*** Records for this exercise ***

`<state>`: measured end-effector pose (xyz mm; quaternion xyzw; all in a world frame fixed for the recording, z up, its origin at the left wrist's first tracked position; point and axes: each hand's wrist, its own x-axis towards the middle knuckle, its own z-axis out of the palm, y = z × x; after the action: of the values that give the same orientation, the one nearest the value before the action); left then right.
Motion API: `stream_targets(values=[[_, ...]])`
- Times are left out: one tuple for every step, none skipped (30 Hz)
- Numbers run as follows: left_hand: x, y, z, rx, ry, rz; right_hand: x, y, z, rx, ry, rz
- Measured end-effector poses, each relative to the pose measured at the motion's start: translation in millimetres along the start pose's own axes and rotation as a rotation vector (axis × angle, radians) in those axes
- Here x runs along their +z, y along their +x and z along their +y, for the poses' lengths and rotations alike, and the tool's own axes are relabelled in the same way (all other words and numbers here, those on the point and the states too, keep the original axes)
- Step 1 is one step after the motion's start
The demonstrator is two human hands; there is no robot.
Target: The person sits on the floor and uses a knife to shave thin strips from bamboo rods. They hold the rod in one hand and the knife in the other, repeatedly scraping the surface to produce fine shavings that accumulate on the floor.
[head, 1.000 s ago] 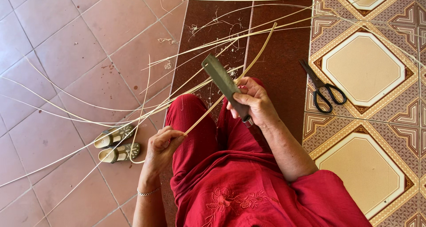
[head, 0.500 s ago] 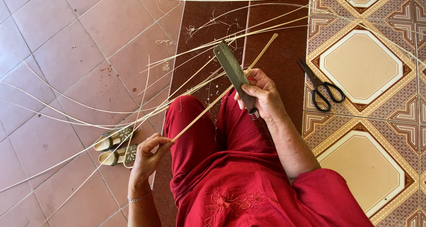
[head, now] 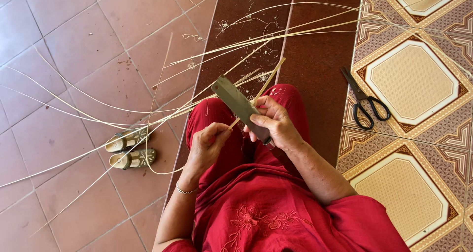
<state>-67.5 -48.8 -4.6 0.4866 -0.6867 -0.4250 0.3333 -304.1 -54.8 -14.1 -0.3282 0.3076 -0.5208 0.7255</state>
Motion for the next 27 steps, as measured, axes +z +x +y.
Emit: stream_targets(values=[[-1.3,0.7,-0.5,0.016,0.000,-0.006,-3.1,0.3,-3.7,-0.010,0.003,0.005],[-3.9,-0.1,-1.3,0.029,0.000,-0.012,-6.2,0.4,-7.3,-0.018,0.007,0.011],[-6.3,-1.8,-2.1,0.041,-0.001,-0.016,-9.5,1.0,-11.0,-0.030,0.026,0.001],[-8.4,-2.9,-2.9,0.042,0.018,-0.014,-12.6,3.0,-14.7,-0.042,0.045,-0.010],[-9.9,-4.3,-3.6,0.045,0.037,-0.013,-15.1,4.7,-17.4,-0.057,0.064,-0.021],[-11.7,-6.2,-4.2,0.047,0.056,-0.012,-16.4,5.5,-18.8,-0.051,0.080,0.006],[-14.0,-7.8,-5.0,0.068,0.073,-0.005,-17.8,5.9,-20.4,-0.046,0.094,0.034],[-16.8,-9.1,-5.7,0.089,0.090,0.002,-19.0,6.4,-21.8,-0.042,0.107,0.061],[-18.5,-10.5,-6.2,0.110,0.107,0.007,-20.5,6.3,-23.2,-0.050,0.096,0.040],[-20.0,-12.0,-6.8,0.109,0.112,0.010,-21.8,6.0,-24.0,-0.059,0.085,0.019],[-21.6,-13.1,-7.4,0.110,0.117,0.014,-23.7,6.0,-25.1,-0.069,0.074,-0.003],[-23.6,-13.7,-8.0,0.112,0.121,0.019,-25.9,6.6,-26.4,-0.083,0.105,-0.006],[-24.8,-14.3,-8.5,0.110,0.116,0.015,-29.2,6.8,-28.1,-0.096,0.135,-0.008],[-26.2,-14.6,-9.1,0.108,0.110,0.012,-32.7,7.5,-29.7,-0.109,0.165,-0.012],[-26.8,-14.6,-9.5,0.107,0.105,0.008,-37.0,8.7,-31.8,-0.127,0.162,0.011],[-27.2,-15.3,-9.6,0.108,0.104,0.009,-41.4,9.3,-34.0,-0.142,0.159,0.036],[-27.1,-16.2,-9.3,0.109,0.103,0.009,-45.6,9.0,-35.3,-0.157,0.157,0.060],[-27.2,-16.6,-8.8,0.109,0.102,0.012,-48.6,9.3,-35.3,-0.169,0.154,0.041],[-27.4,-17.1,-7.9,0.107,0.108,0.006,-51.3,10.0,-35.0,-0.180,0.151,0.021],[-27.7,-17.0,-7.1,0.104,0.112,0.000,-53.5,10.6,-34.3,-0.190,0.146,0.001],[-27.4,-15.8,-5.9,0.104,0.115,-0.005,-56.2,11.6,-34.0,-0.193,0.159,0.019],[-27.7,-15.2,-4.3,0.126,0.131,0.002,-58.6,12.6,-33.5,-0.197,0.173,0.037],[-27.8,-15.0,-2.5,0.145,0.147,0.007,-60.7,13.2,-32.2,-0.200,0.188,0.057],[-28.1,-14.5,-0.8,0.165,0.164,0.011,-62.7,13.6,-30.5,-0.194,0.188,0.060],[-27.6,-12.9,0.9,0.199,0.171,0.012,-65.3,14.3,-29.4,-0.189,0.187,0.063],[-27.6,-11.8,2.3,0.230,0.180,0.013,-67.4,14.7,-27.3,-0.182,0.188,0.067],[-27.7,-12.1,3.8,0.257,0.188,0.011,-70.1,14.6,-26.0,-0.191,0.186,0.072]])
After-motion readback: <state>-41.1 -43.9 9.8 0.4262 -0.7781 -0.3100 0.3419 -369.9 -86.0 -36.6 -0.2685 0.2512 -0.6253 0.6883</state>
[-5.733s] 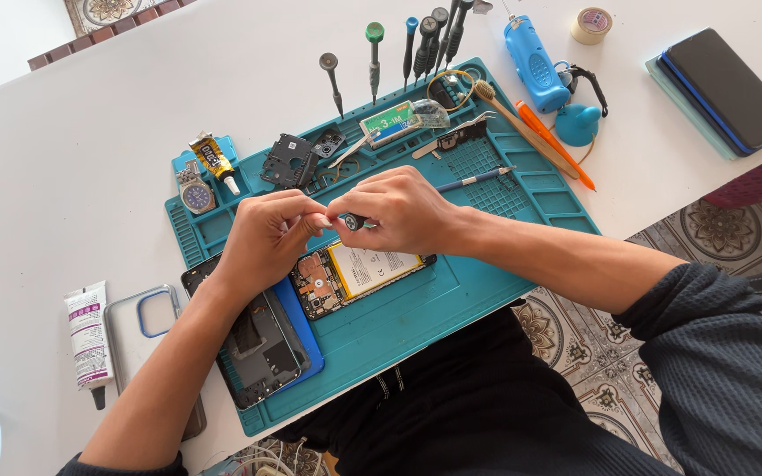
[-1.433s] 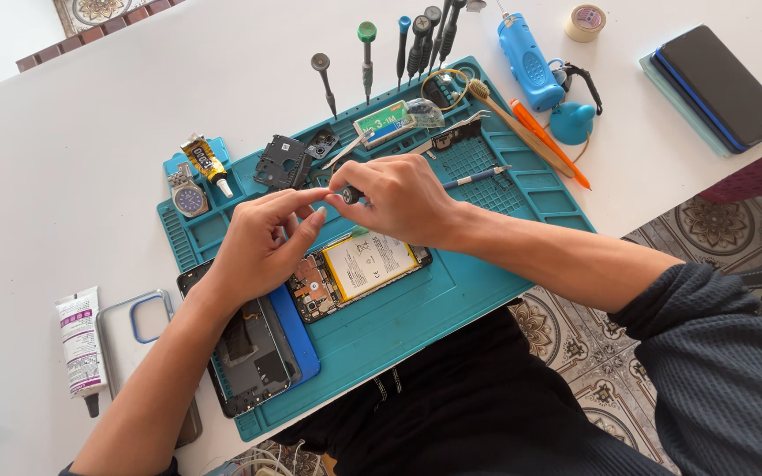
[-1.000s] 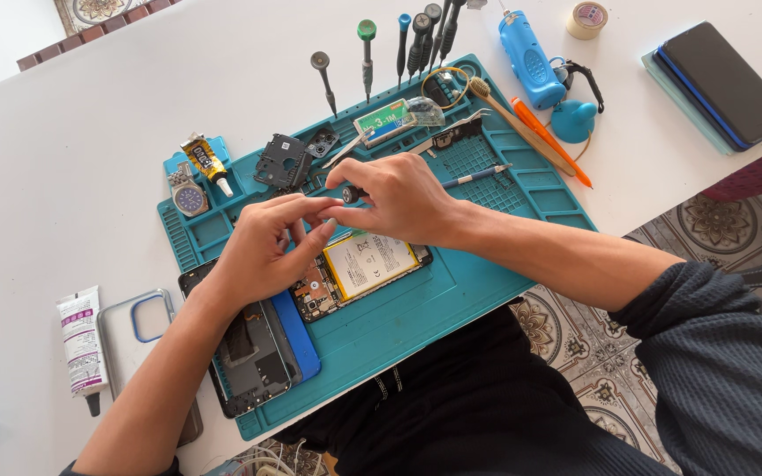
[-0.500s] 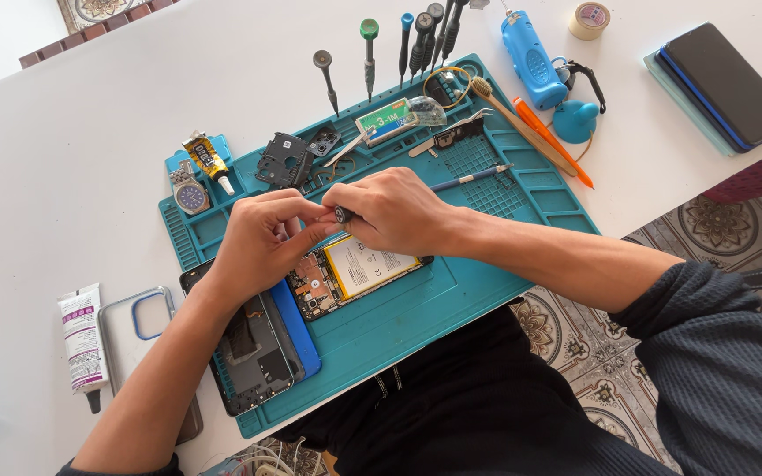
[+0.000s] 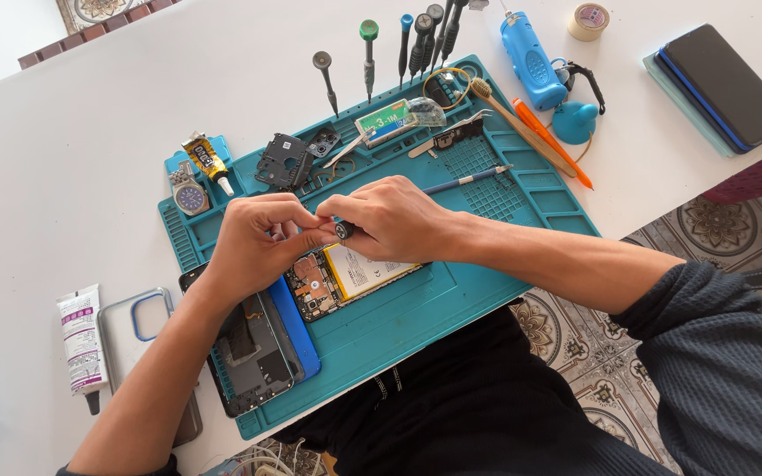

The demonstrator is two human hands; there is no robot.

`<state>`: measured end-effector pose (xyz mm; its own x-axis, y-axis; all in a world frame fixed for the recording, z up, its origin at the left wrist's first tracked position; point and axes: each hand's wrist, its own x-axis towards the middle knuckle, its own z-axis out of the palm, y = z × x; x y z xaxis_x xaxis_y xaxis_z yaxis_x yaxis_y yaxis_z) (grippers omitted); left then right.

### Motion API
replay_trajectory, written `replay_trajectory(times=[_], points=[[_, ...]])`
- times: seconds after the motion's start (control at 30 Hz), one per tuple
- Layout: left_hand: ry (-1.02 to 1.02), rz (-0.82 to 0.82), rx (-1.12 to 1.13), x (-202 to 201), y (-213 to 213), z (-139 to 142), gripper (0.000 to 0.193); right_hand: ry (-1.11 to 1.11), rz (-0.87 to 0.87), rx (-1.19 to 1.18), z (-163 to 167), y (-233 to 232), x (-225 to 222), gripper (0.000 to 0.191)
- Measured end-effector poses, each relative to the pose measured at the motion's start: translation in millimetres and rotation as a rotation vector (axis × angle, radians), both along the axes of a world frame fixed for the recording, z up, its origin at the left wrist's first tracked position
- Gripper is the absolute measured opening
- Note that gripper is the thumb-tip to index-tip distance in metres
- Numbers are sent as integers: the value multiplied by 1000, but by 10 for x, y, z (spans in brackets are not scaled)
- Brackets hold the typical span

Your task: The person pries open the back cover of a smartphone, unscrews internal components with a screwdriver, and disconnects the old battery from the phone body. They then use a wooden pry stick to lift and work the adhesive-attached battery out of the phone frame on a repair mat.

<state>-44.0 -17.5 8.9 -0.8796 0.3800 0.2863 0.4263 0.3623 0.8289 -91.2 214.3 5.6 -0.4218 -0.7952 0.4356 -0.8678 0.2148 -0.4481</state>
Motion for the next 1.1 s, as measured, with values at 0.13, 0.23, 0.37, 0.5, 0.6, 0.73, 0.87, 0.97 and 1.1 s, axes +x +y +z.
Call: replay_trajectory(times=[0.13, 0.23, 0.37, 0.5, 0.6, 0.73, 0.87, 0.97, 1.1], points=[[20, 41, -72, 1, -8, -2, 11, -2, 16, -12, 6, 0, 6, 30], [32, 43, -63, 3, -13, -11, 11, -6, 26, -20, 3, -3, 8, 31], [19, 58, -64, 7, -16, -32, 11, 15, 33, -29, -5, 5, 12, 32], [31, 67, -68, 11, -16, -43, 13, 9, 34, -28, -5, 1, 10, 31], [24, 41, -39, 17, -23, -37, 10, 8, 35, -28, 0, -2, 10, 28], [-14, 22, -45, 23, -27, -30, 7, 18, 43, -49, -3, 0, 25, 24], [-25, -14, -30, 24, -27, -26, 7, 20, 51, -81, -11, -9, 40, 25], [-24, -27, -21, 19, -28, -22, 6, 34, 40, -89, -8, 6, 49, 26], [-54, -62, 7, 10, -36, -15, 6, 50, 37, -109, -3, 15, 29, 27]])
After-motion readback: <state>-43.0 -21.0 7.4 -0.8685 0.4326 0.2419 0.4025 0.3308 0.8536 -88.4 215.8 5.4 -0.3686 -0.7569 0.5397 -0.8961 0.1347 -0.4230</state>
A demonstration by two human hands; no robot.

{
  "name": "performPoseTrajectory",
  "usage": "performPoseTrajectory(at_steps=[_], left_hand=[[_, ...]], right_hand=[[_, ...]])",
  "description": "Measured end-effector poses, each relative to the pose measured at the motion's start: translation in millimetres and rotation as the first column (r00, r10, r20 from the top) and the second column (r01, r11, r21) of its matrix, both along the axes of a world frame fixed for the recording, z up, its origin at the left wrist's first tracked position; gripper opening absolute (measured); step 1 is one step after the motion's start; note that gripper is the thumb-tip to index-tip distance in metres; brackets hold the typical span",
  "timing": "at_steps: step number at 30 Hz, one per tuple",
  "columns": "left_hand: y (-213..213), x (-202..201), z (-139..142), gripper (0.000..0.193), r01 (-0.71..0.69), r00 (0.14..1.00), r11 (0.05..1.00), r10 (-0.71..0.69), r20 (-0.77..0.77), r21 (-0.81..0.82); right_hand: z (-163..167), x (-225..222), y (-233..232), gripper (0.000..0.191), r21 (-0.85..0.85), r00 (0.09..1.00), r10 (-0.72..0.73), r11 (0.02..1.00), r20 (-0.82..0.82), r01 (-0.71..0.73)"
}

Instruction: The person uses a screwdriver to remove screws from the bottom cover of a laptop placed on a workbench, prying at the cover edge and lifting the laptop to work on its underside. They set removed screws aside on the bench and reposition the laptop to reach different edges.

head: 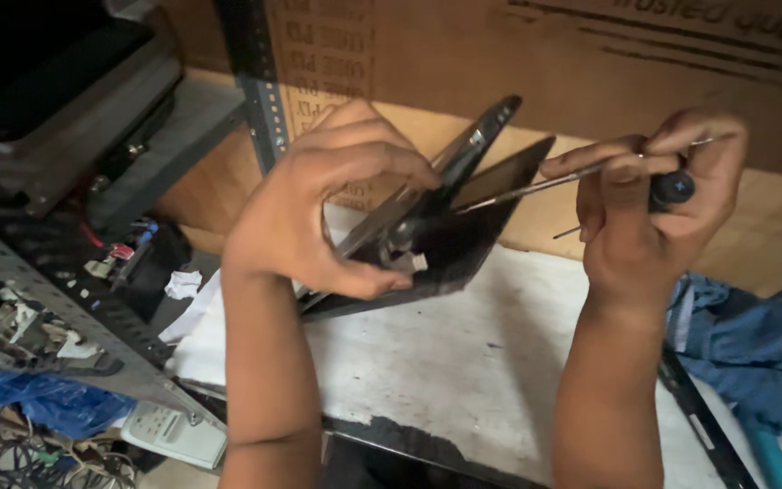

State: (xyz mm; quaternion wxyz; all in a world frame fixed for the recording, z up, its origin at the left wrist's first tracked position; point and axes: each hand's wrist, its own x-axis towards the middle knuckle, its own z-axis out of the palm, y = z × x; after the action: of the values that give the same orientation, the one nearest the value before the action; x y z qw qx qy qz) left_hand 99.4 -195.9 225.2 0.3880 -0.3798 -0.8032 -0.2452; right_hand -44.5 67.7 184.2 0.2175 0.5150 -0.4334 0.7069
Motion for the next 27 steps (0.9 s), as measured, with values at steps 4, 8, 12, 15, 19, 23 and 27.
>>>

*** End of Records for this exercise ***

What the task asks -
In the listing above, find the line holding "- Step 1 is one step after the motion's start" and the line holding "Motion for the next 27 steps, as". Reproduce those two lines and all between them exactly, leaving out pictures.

Answer area -
- Step 1 is one step after the motion's start
The demonstrator is two human hands; there is no robot.
Target: The person sits on the floor and uses a knife to shave thin strips from bamboo rods. They hold the rod in one hand and the knife in the other, repeatedly scraping the surface to produce fine shavings that accumulate on the floor.
[head, 1.000 s ago] 
[head, 0.500 s ago] 
[head, now] 
<state>-67.5 -48.8 -4.6 0.4866 -0.6867 -0.4250 0.3333 -304.1 -54.8 -14.1 -0.3282 0.3076 -0.5208 0.7255</state>
Motion for the next 27 steps, as measured, axes +z +x +y.

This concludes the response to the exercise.